The Texas Court of Appeals for the First District reversed and remanded a Harris County (Houston) trial court’s decision refusing to enforce a non-compete provision in a case involving insurance brokers and agents. In Gallagher Health Insurance Services v. Vogelsang, the Court enforced a two year non-compete in a case that is typical of most non-compete cases in the insurance brokerage business; that is, a broker/agent signs an employment agreement with a non-compete, builds up a substantial book of business during their employment with an agency and then leaves with their “book” along with their “team” to compete against their former employer. The Vogelsang decision provides a road map for insurance brokerage firms in drafting non-compete agreements that pass judicial muster in Texas.
Gallagher Health Insurance Services (“GHIS”) entered into an employment agreement with Vogelsang, who was a “Producer” for GHIS following its acquisition of her previous insurance brokerage firm. Vogelsang agreed, in pertinent part, to hold trade secrets and confidential information as proprietary to GHIS and further agreed that, by virtue of her employment, she would be “granted otherwise prohibited access to confidential and proprietary information…which is not known either to its competitor or within the insurance agency and brokerage business generally.” Vogelsang further agreed to a non-compete that prohibited her from soliciting, placing, marketing accepting, aiding, consulting in the renewal, discontinuance or replacement of any insurance “for which [s]he performed any of the foregoing functions during the two year period immediately following [her] termination.”
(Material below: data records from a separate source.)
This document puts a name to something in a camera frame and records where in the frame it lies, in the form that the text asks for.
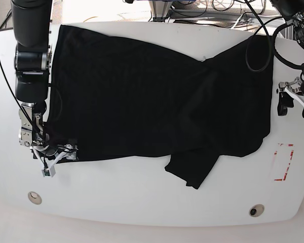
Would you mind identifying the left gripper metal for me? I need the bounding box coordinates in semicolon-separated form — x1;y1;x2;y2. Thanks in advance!
277;63;304;118

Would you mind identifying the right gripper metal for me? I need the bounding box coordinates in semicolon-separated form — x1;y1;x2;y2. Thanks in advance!
19;101;78;161

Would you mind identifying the black t-shirt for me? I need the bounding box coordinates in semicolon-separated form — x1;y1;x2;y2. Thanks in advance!
46;25;273;189

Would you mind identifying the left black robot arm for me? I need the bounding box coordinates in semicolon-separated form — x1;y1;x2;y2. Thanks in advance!
271;1;304;118

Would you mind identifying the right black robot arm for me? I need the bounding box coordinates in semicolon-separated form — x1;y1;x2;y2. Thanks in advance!
11;1;77;161

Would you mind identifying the left table grommet hole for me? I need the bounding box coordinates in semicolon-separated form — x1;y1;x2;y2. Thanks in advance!
27;191;42;205

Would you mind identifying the table grommet hole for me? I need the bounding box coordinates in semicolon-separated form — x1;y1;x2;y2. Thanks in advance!
249;204;264;217
27;191;42;205

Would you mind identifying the red tape rectangle marking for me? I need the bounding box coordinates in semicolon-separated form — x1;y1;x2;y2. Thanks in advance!
271;143;294;182

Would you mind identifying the right table grommet hole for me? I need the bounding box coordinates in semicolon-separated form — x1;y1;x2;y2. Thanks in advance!
249;204;264;217

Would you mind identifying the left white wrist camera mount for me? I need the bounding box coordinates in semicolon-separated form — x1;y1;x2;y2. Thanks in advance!
277;79;304;109

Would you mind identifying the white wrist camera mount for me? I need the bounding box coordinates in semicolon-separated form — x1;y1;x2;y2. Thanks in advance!
30;145;70;177
277;79;304;109

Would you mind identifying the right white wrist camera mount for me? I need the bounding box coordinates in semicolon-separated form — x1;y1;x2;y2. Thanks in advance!
30;145;70;177

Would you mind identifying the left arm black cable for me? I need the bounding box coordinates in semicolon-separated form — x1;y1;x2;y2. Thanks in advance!
243;0;304;73

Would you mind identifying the black coiled cable bundle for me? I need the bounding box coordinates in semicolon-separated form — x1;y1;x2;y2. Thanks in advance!
210;0;267;15

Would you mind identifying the black floor cable left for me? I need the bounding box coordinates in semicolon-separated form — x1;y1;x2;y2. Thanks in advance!
0;10;13;30

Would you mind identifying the aluminium frame stand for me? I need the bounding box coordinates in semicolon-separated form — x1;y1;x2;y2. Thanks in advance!
148;1;174;22

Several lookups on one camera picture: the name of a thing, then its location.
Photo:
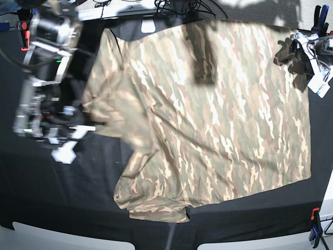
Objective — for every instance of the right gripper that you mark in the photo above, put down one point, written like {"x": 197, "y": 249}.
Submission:
{"x": 58, "y": 123}

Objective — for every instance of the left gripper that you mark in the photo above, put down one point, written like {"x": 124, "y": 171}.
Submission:
{"x": 300, "y": 63}

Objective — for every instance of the camouflage t-shirt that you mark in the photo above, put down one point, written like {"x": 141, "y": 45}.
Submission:
{"x": 208, "y": 112}

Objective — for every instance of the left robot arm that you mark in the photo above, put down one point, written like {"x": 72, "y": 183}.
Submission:
{"x": 311, "y": 55}

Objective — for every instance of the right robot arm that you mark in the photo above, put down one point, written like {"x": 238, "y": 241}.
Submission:
{"x": 55, "y": 30}

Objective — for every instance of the blue clamp top right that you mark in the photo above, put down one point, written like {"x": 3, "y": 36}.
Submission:
{"x": 320, "y": 26}

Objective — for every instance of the black table cloth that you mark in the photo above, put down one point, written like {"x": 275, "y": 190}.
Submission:
{"x": 78, "y": 198}

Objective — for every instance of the orange clamp top left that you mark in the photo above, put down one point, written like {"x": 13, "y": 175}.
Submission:
{"x": 25, "y": 35}

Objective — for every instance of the orange clamp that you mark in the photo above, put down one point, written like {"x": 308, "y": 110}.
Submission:
{"x": 316, "y": 229}
{"x": 25, "y": 35}

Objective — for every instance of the white tape patch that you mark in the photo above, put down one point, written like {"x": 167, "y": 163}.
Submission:
{"x": 148, "y": 26}

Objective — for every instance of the orange clamp bottom right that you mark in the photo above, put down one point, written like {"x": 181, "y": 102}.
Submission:
{"x": 316, "y": 229}

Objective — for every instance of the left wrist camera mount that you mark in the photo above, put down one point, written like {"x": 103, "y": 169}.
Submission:
{"x": 318, "y": 60}

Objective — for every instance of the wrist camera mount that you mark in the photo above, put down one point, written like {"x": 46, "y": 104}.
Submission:
{"x": 318, "y": 60}
{"x": 65, "y": 154}

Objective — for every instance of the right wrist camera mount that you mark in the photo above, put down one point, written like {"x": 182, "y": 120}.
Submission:
{"x": 65, "y": 154}

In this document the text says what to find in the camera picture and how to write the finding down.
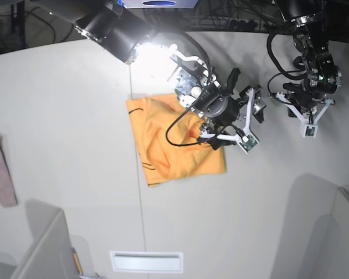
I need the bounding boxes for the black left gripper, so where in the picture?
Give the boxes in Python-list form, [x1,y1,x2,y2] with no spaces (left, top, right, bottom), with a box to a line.
[283,83,323,118]

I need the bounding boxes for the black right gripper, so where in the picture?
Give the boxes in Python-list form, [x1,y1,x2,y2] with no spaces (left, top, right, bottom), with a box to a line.
[192,68,266,151]

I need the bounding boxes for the orange yellow T-shirt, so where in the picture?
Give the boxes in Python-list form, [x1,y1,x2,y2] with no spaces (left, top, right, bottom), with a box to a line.
[126,94,226,186]

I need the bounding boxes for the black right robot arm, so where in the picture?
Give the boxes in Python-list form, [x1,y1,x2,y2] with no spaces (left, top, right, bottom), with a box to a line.
[38,1,265,153]

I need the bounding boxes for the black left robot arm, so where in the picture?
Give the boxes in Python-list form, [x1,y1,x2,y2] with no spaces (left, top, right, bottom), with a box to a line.
[266,1,342,124]

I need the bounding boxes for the purple box with blue oval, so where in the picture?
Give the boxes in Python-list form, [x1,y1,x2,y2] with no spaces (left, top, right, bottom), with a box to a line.
[117,0,198,9]

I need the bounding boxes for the white paper label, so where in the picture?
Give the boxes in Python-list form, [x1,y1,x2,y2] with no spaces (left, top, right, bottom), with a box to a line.
[110,251,184,274]

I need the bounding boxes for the orange pencil in bin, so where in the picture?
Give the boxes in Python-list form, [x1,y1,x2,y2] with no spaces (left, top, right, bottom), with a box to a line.
[72,248,83,276]

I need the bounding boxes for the grey left bin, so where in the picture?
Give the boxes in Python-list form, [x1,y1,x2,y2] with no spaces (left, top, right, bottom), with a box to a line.
[11,209,80,278]

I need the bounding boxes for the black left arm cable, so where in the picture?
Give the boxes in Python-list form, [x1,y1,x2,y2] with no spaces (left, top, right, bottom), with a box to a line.
[266,31,303,81]

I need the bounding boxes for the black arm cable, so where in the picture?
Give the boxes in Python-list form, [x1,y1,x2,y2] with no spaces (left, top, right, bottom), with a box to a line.
[266,31,303,81]
[174,30,215,85]

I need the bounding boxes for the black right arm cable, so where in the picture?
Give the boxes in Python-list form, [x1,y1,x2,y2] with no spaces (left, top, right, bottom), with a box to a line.
[174,30,215,85]

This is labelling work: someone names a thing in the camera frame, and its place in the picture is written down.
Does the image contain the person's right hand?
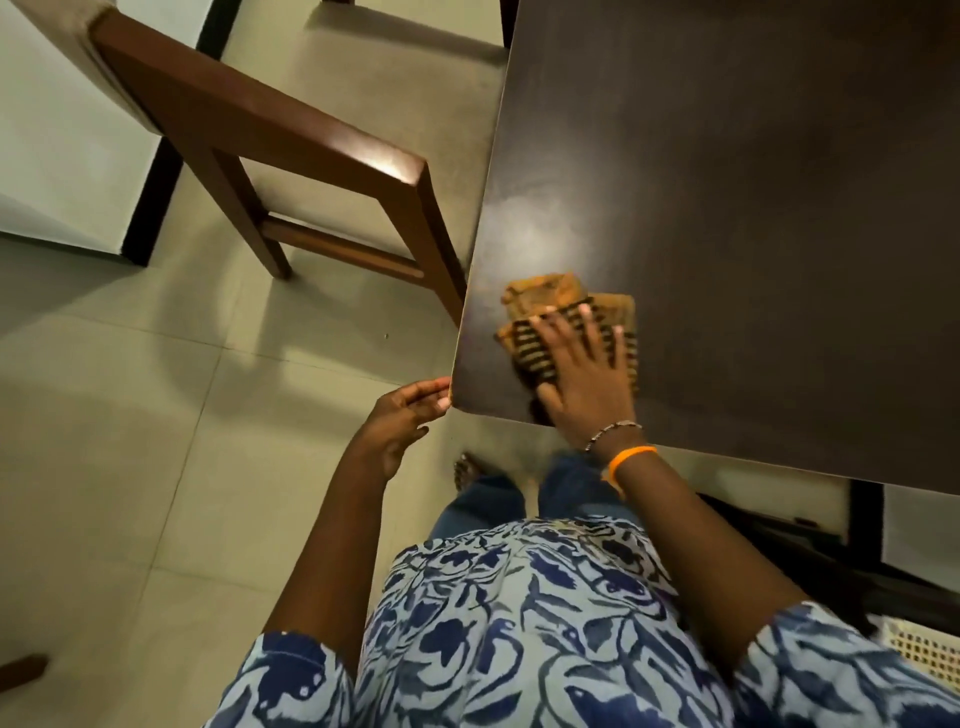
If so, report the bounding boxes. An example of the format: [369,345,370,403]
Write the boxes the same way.
[528,305,641,451]

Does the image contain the orange wristband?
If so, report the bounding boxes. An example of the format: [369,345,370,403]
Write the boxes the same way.
[606,444,660,490]

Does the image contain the person's right forearm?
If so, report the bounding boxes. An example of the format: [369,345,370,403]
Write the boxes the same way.
[603,448,811,676]

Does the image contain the black door frame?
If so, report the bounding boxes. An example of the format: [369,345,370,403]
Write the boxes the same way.
[120,0,246,268]

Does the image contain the blue jeans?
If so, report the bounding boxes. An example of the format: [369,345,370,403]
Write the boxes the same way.
[427,452,640,543]

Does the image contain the blue white patterned shirt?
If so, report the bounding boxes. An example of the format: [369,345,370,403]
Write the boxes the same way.
[204,516,960,728]

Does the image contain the orange striped cleaning cloth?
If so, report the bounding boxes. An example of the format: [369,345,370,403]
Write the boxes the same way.
[495,271,640,393]

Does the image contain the white plastic lattice basket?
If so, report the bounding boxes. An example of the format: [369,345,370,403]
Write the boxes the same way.
[868,613,960,696]

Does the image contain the dark wooden chair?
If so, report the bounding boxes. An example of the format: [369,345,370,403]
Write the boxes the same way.
[697,492,960,640]

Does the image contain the person's left hand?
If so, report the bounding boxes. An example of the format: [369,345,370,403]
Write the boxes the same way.
[351,377,453,483]

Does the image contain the person's left forearm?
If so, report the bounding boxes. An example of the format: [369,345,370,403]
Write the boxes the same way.
[262,441,400,680]

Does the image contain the brown wooden cushioned chair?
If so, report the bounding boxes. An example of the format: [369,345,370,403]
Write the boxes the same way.
[11,0,468,329]

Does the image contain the silver beaded bracelet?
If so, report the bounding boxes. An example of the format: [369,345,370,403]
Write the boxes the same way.
[583,420,645,453]

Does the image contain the brown wooden furniture leg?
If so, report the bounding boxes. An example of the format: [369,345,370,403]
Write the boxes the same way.
[0,653,51,694]

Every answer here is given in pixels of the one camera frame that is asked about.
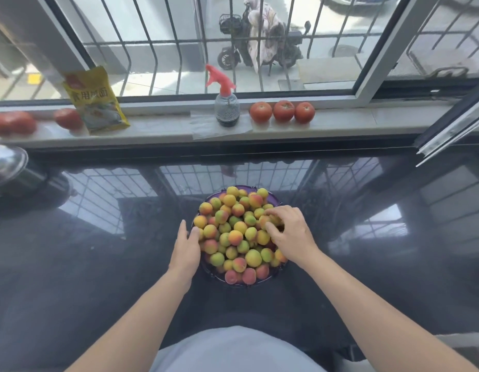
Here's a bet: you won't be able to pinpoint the person's right hand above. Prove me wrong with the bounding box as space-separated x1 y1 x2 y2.
262 205 322 270

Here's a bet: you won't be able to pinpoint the person's left hand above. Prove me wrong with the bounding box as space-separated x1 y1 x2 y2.
168 220 202 285

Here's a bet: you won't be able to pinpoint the purple plastic basket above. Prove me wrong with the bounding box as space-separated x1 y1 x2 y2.
191 185 288 288

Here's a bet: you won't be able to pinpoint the person's right forearm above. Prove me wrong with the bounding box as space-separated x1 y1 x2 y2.
298 250 479 372

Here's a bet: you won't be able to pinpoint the person's left forearm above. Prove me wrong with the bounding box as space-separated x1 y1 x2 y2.
65 269 194 372

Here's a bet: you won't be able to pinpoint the pile of apricots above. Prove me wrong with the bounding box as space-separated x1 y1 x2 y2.
193 186 288 286

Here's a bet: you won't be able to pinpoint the white paper sheet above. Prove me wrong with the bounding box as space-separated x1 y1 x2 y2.
190 111 254 141

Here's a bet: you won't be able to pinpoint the grey shirt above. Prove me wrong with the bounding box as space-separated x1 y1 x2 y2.
150 326 329 372

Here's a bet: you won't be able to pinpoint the spray bottle with red trigger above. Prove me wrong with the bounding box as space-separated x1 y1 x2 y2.
205 64 240 127

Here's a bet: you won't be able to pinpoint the black cooking pot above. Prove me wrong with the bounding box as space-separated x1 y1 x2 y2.
0 166 72 203

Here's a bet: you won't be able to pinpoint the yellow food packet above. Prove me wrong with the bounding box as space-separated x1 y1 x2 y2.
62 66 131 135

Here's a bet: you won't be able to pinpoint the black electric scooter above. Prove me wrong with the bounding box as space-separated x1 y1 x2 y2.
217 2 312 76

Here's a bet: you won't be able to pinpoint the steel pot lid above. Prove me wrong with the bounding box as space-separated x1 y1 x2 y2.
0 145 29 189

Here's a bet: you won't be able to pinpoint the metal window security bars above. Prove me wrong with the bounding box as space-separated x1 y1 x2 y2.
50 0 479 96

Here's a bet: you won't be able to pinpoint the round manhole cover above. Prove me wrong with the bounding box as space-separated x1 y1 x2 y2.
332 45 362 59

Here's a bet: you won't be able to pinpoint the light patterned scooter cover cloth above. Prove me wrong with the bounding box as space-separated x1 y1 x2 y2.
244 0 286 74

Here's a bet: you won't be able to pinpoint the open sliding window sash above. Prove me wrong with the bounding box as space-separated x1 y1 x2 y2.
413 78 479 168

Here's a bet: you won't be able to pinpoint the white window frame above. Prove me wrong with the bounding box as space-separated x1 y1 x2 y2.
34 0 443 110
GHIS sued Vogelsang and her team after they left GHIS to work for a competitor. Vogelsang argued that the non-compete was unenforceable under Texas’ Non-Compete statute, Tex. Bus & Com. Code Ann. § 15.50(a) (Vernon 2002) because: (1) GHIS merely recognized that GHIS would provide access to confidential information and that she would not divulge any future confidential information she might receive, but that the agreement did not promise to actually give her the information; (2) the information was readily available in the public domain, and any client information received by GHIS belonged to the client, and not GHIS; and (3) the covenant not to compete did not satisfy the reasonableness standards under Section 15.50 of the code, as it imposed a greater restraint than necessary to protect the goodwill or other business interest of the employer.
The Court made short shrift of Vogelsang’s arguments. First, the Court followed the Texas Supreme Court’s decisions in Alex Sheshunoff Mgmt. Servs., L.P. v. Johnson, 209 S.W. 644, 649 (Tex. 2006) and Hardy v. Mann Frankfort Stein & Lipp Advisors, Inc., 2009 WL 1028051 (Tex. April 17, 2009). In Sheshunoff, the Texas Supreme Court held that, for a covenant not to compete to be ancillary to or part of an otherwise enforceable agreement, the employer must establish that the consideration given by the employer must rise to the employer’s interest in restraining the employee from competing; and that the covenant must be designed to enforce the employee’s consideration or return promise in the otherwise enforceable agreement. In Hardy, the Court held that where the nature of the employment for which an employee is hired required the employer to provide confidential information for the employee to perform their job duties, then a promise to actually provide the confidential information may be implied by the courts.
Importantly, the Court flatly rejected the assertion that key documents in a brokerage business were not worthy of protection (e.g., employee salary information, client specific insurance information, team related income and budgets, at-risk accounts, strategic prospecting, financial results, audit results, production results, etc.) and found that a non-compete “is enforceable not only to protect trade secrets but also to protect proprietary and confidential information.” Finally, the Court found that the covenant had reasonable time, scope and geographic restraints because Vogelsang worked on 80 accounts in her last two years at GHIS and the agreement precluded her from working on those 80 accounts for two years from the date of her resignation. The Vogelsang Court found that: (1) Texas decisions have allowed use of a customer list as a reasonable means of enforcing a covenant not to compete; (2) two to five years has “repeatedly been held as a reasonable time in a noncompetition agreement.” Vogelsang was free to work in the same industry and to practice her livelihood anywhere in the world. Accordingly, the court reversed and remanded the trial court’s holding that the covenant-not-to-compete provision was unenforceable.